Pileblad E, Carlsson A
Neuropharmacology. 1987 Jan;26(1):101-5. doi: 10.1016/0028-3908(87)90052-9.
The effects of the Ca++-antagonist nimodipine and the Ca++-agonist Bay K 8644 on brain catecholamine synthesis in male albino mice were investigated in vivo. Nimodipine caused a dose-dependent reduction in the synthesis rate of dopamine and noradrenaline, measured as the accumulation of 3,4-dihydroxyphenylalanine (DOPA) after inhibition of the L-aromatic amino acid decarboxylase with 3-hydroxybenzylhydrazine (NSD 1015). In contrast, Bay K 8644 caused an increase in DOPA synthesis. Furthermore, Bay K 8644 dose-dependently antagonized the effect of nimodipine. It is suggested that nimodipine and Bay K 8644 induced these changes by interfering with neuronal Ca++ transport, thus arguing for a role of voltage operated Ca++ channels in normal nerve function.
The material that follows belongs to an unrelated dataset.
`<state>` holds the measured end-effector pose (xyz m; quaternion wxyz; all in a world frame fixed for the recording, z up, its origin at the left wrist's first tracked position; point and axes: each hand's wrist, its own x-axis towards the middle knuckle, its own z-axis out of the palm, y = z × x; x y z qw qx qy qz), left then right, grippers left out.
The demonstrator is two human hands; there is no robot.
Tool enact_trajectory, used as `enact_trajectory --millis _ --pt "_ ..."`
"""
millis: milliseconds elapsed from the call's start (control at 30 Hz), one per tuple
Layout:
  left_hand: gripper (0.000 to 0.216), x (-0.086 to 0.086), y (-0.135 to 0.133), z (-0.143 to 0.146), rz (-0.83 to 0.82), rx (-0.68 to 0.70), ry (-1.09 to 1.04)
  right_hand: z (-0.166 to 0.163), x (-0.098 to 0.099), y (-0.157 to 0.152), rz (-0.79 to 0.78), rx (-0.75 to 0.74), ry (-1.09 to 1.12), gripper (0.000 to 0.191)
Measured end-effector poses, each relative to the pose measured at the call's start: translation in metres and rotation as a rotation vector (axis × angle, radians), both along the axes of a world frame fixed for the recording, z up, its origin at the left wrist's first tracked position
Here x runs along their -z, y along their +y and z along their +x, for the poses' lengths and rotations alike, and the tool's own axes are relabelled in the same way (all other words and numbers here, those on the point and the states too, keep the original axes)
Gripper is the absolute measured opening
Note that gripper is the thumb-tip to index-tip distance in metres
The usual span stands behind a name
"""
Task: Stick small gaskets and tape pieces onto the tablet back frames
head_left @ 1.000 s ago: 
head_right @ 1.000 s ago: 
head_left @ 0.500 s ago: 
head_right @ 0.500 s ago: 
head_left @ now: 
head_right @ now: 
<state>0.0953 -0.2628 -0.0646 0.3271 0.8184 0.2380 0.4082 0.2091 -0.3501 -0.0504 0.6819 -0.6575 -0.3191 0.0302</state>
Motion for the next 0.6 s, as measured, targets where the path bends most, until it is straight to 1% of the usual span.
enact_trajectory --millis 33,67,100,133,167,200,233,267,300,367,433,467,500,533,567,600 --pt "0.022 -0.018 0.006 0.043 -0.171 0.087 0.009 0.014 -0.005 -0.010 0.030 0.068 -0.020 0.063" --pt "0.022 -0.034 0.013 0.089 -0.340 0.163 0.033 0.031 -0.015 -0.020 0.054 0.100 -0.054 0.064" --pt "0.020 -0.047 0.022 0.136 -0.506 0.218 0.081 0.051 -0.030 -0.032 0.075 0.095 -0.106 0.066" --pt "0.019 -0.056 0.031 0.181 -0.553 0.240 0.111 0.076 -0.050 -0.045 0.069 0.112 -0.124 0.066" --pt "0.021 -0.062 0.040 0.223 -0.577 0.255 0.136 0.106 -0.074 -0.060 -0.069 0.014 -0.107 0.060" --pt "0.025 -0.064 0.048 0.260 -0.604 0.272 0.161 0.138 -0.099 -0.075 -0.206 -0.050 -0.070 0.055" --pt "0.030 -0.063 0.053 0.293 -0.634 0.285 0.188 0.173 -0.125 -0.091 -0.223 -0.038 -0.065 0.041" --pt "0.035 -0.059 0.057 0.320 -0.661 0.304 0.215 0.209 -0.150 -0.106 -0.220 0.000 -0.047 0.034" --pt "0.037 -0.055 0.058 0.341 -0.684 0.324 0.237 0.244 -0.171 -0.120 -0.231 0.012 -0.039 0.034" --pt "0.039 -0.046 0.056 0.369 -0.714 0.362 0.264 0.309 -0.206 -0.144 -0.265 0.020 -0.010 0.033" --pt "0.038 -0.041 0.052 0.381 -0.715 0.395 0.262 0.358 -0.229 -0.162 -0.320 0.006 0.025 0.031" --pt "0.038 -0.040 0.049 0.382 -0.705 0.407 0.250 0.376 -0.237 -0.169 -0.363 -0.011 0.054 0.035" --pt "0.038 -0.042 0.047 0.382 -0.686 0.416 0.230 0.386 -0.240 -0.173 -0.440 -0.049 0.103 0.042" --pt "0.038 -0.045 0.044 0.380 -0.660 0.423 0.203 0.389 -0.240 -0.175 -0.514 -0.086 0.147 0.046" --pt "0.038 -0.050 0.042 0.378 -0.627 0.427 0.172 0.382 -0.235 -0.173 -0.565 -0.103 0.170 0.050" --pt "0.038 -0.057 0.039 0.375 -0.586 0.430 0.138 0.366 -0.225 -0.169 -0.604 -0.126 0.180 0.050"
在雄性白化小鼠体内研究了钙离子拮抗剂尼莫地平和钙离子激动剂Bay K 8644对脑内儿茶酚胺合成的影响。用3-羟基苄基肼(NSD 1015)抑制L-芳香族氨基酸脱羧酶后,以3,4-二羟基苯丙氨酸(DOPA)的积累量来衡量,尼莫地平导致多巴胺和去甲肾上腺素的合成速率呈剂量依赖性降低。相反,Bay K 8644导致DOPA合成增加。此外,Bay K 8644呈剂量依赖性地拮抗尼莫地平的作用。提示尼莫地平和Bay K 8644通过干扰神经元钙离子转运诱导了这些变化,因此表明电压门控钙离子通道在正常神经功能中起作用。